How About a Helicopter for Black Friday?
Since the beginning of this year, PHI has sold 12 total aircrafts (9 light and 3 medium) for a gain of $3.9M. They have been working on their housekeeping punchlist and taking the downturn in oil and gas to reconfigure their fleet. Overall, the Oil & Gas fleet has profitably shrunk quite a bit (161 aircraft as of 9/30/2015 vs. 139 aircraft as of 9/30/2016) while the Air Medical fleet has remained roughly the same (106 vs. 104). Their Technical services segment operates 100% customer owned aircraft, so aircraft count is not particularly relevant here.
PHI's PP&E line item on their balance sheet can basically be summarized as "Flight Equipment":
Source: PHI Inc 2015 10-K
Apart from owning loads of helicopters, PHI holds a pretty big portfolio of short term investments ($289M as of 9/30/2016). This is mostly comprised of corporate bonds and notes.
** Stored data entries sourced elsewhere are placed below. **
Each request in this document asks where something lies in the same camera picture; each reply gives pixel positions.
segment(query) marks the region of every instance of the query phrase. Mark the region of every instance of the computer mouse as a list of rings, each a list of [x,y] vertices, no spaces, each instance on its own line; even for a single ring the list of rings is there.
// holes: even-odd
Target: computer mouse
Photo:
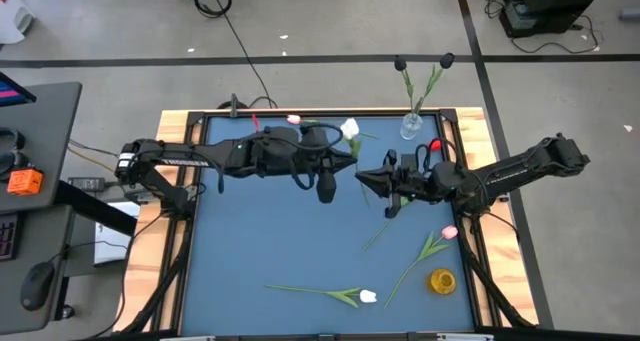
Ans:
[[[22,281],[20,304],[27,311],[40,309],[47,302],[55,268],[51,262],[41,262],[31,268]]]

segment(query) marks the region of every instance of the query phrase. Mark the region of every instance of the glass vase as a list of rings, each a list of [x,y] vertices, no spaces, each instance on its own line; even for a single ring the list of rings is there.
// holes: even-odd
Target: glass vase
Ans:
[[[402,118],[400,136],[405,140],[413,140],[422,127],[422,117],[416,113],[408,113]]]

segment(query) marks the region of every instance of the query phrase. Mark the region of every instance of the orange device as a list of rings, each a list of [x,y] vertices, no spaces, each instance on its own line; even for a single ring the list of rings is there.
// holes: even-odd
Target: orange device
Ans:
[[[11,172],[7,192],[17,196],[37,195],[42,186],[42,172],[26,168]]]

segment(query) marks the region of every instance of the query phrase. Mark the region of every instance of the gray floor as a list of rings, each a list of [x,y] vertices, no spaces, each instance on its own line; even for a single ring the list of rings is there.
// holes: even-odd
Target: gray floor
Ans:
[[[483,54],[518,54],[498,20],[486,19],[484,1],[468,1]],[[640,23],[623,24],[615,17],[619,8],[638,4],[596,0],[587,10],[605,35],[599,54],[640,53]],[[5,46],[0,59],[241,56],[224,20],[204,19],[191,0],[31,0],[30,6],[38,23],[24,42]],[[229,15],[254,56],[470,54],[457,0],[234,0]],[[581,35],[541,36],[521,44],[559,40],[586,48]],[[410,67],[414,79],[425,80],[430,65]],[[405,104],[391,64],[257,68],[282,107]],[[640,206],[633,199],[640,186],[634,167],[640,157],[640,64],[488,64],[487,69],[512,153],[562,131],[593,161],[579,177],[545,179],[522,191],[556,328],[640,334],[635,317],[640,293],[634,287],[640,278],[635,242],[640,224],[634,217]],[[73,137],[113,151],[153,137],[163,109],[214,108],[232,92],[242,100],[263,93],[246,65],[2,71],[26,85],[82,82]],[[429,103],[484,106],[474,65],[456,64]],[[627,132],[623,125],[636,129]],[[63,177],[82,175],[110,177],[68,155]],[[73,280],[69,298],[78,317],[0,340],[61,340],[96,332],[113,317],[118,277]]]

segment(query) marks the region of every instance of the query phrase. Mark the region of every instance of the wooden table frame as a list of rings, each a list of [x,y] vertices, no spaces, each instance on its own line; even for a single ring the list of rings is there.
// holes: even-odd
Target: wooden table frame
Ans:
[[[432,109],[426,112],[439,111],[437,125],[441,125],[447,139],[456,144],[459,150],[464,150],[465,161],[470,169],[482,167],[496,161],[493,144],[491,142],[487,124],[482,108],[450,108]],[[364,115],[402,115],[407,113],[407,108],[360,108],[360,109],[252,109],[238,110],[239,116],[248,116],[256,113],[259,116],[286,115],[288,113],[320,116],[340,116],[348,114]],[[229,110],[207,111],[163,111],[160,126],[156,138],[166,142],[193,142],[199,143],[206,136],[206,125],[202,127],[202,118],[207,115],[229,115]],[[194,177],[199,179],[199,171],[192,168],[178,168],[159,166],[158,170],[173,184],[190,184]],[[491,207],[491,212],[512,222],[509,204],[496,202]],[[152,204],[141,209],[137,229],[146,226],[159,213],[159,205]],[[475,234],[470,233],[471,222],[464,219],[468,240],[476,251],[481,262],[489,266],[490,275],[501,291],[509,299],[518,312],[531,323],[537,323],[538,314],[533,302],[533,296],[527,273],[524,266],[523,255],[518,241],[511,228],[492,218],[483,216],[481,228]],[[166,271],[173,258],[175,258],[182,244],[184,222],[169,222],[168,219],[160,219],[147,231],[136,239],[127,271],[125,275],[126,304],[124,312],[114,327],[119,330],[128,325],[137,312],[147,301],[159,282],[160,275]],[[156,316],[147,325],[146,330],[162,330],[179,328],[180,312],[183,300],[183,286],[186,280],[186,271],[176,277],[170,289],[165,295],[164,302],[158,308]],[[477,309],[474,311],[476,325],[507,326],[504,318],[493,302],[489,301],[482,283],[474,274],[468,283],[470,293],[474,293],[477,300]]]
Understandably, PHI's operating business (or specifically, the Oil & Gas business) is facing severe headwinds. However, the underlying assets - helicopters - have held its value so far. With that in mind, let's take a look at their price to tangible book ratio:
While PHI is no stranger to low P/B ratios, they are trading at an exceptionally low point right now. And by exceptionally low, I mean an all-time low. Ideally, I would prefer to see the short term investments in cash, but $289M in relatively liquid form isn't the worst thing in the world either.
When Nobody Wants Helicopters Anymore
While the profitable disposals of 12 aircraft in the first 9 months of this year is obviously good news, it certainly does not mean that this trend will continue. That said, PHI has the fortune of running one of the largest Air Medical fleet in the United States. PHI has been downsizing its Oil & Gas fleet and that is likely to continue for the foreseeable future. Apart from selling the aircraft, PHI can also retool the aircraft and use it to expand Air Medical operations.
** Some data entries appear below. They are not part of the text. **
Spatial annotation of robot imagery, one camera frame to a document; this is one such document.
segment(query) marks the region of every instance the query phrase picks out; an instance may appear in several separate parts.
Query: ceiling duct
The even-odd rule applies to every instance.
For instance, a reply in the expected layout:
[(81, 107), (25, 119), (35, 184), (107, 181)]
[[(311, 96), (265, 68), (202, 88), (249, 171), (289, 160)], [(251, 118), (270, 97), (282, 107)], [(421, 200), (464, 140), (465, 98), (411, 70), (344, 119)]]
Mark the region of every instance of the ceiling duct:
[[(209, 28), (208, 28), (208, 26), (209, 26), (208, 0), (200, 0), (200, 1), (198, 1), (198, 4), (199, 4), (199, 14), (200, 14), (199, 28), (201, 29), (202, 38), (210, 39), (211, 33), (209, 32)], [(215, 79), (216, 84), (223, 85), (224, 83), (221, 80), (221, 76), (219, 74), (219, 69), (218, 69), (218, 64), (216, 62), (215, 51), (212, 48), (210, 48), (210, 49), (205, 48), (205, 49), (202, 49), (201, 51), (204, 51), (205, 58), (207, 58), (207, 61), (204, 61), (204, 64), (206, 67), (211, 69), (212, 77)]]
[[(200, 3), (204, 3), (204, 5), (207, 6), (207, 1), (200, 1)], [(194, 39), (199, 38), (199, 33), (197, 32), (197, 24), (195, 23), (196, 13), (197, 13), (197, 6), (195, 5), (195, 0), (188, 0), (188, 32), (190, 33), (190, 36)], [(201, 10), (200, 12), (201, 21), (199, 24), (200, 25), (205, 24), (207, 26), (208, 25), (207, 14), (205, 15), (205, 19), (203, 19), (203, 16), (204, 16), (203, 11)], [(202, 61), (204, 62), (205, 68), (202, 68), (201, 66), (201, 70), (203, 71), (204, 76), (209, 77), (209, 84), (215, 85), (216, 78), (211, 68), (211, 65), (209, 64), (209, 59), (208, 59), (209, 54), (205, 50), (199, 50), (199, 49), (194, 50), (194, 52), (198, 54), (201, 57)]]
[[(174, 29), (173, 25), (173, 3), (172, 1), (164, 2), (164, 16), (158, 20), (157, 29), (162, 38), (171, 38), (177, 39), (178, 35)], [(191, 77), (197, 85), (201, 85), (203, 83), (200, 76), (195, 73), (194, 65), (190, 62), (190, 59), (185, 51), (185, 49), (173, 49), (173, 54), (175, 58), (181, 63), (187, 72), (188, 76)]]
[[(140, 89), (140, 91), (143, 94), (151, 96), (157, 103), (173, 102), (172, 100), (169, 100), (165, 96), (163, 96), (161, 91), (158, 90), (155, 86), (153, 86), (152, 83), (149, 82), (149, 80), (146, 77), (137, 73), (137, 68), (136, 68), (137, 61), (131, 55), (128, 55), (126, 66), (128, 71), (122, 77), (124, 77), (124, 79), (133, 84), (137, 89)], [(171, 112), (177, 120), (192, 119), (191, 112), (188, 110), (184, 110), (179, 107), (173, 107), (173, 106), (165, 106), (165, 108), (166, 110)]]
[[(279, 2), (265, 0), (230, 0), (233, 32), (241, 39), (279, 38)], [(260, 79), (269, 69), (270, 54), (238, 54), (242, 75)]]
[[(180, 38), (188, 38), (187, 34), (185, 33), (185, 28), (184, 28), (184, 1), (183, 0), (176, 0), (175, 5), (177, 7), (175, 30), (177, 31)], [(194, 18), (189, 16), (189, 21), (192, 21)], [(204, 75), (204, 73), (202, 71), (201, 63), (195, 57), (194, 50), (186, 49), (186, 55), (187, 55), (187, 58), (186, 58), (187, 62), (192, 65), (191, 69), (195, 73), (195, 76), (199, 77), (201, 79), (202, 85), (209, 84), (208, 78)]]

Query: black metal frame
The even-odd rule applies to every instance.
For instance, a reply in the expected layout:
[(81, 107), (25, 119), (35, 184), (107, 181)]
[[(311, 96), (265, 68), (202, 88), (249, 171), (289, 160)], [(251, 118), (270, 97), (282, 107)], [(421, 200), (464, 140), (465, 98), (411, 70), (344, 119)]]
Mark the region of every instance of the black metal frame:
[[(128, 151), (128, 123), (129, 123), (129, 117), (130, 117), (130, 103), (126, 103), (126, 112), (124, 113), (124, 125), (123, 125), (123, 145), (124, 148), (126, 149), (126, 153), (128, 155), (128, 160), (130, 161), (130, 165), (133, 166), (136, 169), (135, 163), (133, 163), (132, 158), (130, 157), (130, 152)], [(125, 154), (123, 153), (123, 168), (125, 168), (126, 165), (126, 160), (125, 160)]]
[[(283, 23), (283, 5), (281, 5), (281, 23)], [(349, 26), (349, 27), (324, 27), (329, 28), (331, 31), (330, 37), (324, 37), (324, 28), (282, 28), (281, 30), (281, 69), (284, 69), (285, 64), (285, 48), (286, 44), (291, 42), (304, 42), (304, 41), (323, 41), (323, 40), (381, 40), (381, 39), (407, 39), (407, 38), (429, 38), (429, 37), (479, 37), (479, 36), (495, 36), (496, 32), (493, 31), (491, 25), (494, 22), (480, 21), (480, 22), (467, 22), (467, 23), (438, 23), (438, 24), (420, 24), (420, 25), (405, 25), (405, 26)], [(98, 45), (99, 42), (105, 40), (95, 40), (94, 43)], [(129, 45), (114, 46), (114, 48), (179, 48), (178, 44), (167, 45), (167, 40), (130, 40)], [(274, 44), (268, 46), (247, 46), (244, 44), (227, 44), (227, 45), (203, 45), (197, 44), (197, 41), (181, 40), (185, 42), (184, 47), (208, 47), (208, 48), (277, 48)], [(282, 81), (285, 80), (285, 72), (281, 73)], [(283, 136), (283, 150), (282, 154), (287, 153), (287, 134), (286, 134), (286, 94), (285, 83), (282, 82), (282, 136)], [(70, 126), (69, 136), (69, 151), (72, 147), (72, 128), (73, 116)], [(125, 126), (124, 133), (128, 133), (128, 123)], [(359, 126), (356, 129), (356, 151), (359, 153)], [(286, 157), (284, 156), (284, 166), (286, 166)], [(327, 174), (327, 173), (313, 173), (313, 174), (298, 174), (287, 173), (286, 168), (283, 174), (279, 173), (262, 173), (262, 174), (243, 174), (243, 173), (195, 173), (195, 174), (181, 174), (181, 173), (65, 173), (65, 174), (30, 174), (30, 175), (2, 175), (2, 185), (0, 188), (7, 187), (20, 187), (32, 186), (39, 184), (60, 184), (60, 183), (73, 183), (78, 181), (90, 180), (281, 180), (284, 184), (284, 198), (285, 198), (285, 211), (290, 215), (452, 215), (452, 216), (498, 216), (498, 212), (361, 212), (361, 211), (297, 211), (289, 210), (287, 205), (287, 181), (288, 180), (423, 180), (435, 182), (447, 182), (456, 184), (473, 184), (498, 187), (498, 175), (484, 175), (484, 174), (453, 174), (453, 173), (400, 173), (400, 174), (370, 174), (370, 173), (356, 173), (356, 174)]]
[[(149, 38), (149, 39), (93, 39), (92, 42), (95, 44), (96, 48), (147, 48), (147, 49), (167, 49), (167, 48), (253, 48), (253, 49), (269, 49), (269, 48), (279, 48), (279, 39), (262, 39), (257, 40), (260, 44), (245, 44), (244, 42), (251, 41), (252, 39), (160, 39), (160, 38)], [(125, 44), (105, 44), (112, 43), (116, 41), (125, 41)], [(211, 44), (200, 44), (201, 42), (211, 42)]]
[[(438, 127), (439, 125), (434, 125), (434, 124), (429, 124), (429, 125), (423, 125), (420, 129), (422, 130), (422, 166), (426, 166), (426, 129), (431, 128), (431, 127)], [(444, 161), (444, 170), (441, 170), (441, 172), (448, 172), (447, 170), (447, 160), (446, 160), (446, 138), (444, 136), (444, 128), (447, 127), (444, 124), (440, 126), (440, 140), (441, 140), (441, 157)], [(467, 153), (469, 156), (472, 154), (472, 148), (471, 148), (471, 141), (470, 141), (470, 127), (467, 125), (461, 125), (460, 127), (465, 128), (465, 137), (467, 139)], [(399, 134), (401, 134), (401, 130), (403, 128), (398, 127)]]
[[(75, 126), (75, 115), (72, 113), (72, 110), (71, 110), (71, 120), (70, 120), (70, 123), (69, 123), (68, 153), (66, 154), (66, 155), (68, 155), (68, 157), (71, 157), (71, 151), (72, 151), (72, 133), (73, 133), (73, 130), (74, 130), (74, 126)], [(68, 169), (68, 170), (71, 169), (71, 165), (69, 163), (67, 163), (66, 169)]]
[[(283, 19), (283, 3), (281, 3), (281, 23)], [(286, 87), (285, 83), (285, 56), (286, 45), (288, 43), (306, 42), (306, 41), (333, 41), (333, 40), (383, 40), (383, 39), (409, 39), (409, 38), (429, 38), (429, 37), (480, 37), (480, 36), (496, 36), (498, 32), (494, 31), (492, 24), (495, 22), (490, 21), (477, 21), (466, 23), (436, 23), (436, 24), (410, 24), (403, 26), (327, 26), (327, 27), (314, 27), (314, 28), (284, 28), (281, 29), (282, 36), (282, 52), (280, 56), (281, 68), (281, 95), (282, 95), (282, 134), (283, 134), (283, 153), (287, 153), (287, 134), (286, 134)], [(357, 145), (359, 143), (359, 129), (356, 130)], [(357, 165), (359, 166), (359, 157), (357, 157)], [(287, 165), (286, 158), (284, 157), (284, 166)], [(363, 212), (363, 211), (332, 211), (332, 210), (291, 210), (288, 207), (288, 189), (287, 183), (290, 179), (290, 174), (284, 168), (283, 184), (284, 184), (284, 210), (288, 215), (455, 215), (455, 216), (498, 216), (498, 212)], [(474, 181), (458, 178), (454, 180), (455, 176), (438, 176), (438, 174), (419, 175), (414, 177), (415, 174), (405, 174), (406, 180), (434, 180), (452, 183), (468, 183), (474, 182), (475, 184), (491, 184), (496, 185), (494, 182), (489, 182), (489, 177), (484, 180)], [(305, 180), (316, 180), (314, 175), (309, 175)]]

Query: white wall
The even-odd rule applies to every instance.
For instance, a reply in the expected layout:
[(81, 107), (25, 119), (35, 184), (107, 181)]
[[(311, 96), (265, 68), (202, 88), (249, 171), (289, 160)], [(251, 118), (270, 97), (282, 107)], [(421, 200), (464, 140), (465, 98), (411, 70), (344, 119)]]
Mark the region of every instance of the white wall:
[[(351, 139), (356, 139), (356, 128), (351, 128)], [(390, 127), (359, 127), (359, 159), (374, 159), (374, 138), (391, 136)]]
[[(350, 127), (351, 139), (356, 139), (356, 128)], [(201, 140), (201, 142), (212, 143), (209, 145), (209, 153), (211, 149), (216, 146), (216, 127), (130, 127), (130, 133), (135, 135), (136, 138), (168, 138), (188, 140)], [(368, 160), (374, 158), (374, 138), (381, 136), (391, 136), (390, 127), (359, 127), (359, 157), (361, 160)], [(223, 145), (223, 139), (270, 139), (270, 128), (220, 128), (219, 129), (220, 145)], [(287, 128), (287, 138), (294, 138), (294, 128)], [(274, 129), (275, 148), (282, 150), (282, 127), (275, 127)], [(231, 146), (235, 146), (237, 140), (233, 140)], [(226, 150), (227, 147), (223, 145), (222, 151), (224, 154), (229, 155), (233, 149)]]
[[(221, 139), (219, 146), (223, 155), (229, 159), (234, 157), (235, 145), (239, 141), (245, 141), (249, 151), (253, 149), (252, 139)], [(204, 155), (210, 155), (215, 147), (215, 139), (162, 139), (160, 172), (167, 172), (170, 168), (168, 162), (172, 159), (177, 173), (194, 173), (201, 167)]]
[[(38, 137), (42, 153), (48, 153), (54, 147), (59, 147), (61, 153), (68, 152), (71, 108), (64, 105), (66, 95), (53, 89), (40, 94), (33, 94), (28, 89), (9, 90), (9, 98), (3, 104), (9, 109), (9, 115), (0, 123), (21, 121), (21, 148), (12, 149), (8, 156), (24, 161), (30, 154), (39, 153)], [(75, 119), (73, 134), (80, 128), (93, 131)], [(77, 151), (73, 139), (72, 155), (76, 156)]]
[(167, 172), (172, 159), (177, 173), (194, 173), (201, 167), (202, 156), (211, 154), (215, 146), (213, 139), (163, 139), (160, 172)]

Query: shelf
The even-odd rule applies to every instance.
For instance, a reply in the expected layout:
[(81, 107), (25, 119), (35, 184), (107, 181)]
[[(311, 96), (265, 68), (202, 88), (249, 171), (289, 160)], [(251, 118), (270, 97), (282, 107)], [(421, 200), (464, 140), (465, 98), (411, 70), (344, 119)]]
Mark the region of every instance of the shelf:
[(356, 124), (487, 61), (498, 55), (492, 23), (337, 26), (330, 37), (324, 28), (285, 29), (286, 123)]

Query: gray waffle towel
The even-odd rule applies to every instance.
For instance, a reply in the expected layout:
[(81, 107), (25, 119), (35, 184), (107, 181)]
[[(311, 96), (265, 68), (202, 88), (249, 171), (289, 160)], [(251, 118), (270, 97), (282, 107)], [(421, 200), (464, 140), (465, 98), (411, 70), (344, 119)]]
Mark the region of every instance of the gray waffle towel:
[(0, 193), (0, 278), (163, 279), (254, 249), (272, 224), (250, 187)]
Since we've established that the Oil & Gas business is facing some headwinds and basically made the case that PHI will be okay because they have a relatively large Air Medical fleet, it's time to consider some of the risks involved in the Air Medical segment:
Reliance on Medicare and Medicaid
Pushback from health insurance companies
The payor mix for the Air Medical business looks like this:
Without digging too deep into politics, Trump probably won't help with PHI's payor mix as far as Medicare and Medicaid goes.
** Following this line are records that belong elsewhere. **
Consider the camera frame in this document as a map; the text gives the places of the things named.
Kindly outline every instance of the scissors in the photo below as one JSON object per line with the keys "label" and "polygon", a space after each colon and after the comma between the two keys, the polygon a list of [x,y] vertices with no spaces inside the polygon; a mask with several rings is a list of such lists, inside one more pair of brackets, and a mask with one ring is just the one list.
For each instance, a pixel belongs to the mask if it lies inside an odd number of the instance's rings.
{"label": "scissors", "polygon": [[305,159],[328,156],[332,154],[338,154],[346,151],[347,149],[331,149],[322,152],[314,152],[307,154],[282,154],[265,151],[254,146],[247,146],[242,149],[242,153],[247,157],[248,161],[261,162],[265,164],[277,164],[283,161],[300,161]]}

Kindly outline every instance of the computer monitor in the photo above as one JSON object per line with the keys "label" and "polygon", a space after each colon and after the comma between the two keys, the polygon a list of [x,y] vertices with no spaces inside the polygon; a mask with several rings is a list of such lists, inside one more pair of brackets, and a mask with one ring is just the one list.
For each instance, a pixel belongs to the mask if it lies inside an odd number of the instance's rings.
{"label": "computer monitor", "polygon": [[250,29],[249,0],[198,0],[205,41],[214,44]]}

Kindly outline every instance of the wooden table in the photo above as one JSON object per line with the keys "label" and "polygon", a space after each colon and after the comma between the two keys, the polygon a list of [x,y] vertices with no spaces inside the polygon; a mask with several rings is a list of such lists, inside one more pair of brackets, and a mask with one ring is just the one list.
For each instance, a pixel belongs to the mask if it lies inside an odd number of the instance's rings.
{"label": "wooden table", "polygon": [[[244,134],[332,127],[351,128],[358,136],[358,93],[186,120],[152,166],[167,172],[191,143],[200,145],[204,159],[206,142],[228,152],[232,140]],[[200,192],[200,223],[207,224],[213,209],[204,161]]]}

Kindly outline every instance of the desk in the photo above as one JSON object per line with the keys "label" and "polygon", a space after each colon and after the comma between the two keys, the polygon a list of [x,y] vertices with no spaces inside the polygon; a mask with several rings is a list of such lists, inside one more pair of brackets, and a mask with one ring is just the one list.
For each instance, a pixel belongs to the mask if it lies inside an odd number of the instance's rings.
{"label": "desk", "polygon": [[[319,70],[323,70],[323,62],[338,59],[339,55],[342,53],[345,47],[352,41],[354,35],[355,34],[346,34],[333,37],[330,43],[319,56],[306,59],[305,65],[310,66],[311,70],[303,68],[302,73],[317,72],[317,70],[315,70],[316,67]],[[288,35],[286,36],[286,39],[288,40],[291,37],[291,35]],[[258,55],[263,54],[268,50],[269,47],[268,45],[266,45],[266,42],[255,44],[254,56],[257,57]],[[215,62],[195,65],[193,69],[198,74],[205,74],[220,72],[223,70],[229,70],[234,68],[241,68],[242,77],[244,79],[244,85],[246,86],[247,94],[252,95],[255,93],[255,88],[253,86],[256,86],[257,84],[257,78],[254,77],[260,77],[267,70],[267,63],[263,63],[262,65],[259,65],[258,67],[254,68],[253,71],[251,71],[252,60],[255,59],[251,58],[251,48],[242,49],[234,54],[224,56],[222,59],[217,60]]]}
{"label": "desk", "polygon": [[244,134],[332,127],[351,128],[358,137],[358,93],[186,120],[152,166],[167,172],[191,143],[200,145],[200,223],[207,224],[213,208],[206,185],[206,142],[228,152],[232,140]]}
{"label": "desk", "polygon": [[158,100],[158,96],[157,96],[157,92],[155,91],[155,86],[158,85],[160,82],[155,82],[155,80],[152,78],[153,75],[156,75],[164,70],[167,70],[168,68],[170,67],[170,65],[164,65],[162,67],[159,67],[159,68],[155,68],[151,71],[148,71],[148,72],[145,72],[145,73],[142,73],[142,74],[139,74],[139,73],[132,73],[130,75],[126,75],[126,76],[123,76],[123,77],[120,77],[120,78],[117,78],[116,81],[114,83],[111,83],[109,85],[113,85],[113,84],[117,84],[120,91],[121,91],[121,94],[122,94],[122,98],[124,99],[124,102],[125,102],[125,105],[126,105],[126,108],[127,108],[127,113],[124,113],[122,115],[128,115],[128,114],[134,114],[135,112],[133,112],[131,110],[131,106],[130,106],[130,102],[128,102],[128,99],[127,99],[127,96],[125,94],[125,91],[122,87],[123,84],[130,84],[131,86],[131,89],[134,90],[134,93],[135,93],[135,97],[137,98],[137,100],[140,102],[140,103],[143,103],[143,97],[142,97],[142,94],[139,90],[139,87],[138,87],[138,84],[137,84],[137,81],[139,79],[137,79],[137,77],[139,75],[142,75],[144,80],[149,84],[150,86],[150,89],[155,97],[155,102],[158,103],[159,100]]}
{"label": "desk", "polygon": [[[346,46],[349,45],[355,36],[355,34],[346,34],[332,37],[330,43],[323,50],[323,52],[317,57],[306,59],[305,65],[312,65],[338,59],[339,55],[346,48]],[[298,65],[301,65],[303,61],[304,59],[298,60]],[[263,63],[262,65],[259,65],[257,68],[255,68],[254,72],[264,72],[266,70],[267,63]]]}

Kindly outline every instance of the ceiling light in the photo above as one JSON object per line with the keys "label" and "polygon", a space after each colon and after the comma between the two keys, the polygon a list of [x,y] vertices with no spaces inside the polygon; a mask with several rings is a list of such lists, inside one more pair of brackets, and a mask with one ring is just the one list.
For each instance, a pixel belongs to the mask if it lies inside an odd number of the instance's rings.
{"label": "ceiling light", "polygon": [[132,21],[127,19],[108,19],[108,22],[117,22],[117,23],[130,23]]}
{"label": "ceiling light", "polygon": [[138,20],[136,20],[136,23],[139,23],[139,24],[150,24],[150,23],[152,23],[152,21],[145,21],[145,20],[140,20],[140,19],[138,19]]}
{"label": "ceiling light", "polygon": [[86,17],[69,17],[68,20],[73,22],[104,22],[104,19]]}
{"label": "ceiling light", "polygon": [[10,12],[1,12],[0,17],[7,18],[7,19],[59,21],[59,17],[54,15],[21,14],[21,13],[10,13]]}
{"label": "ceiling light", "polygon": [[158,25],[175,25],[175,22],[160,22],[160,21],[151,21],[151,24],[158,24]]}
The next two points go hand-in-hand. There have been several cases where Air Medical transportation providers have slammed their customers with a hefty bill. While nobody has ever expected medical transportation to be cheap, some of the cases gaining attention seem extreme: One of the cases involved a $46,800 bill for an 85 mile flight. The article is written about PHI's competitor, Air Methods (NASDAQ:AIRM), but this PR affects the industry as a whole. It would certainly be foolish to think that insurance providers wouldn't fight back on the hefty prices either.
Oil & Gas is still a struggle, Air Medical has its risks, but PHI's story still stands: They are a transportation service provider. PHI holds an ample amount of short term investment cushion that buys them some time to downsize and retool their fleet while patiently waiting for a recovery in Oil & Gas and/or an operational expansion in the Air Medical business. With an all-time low price to book value, supported by assets that have maintained their resale value, PHI is worth considering for the long-term investor.
Disclosure: I am/we are long PHII.
I wrote this article myself, and it expresses my own opinions. I am not receiving compensation for it (other than from Seeking Alpha). I have no business relationship with any company whose stock is mentioned in this article.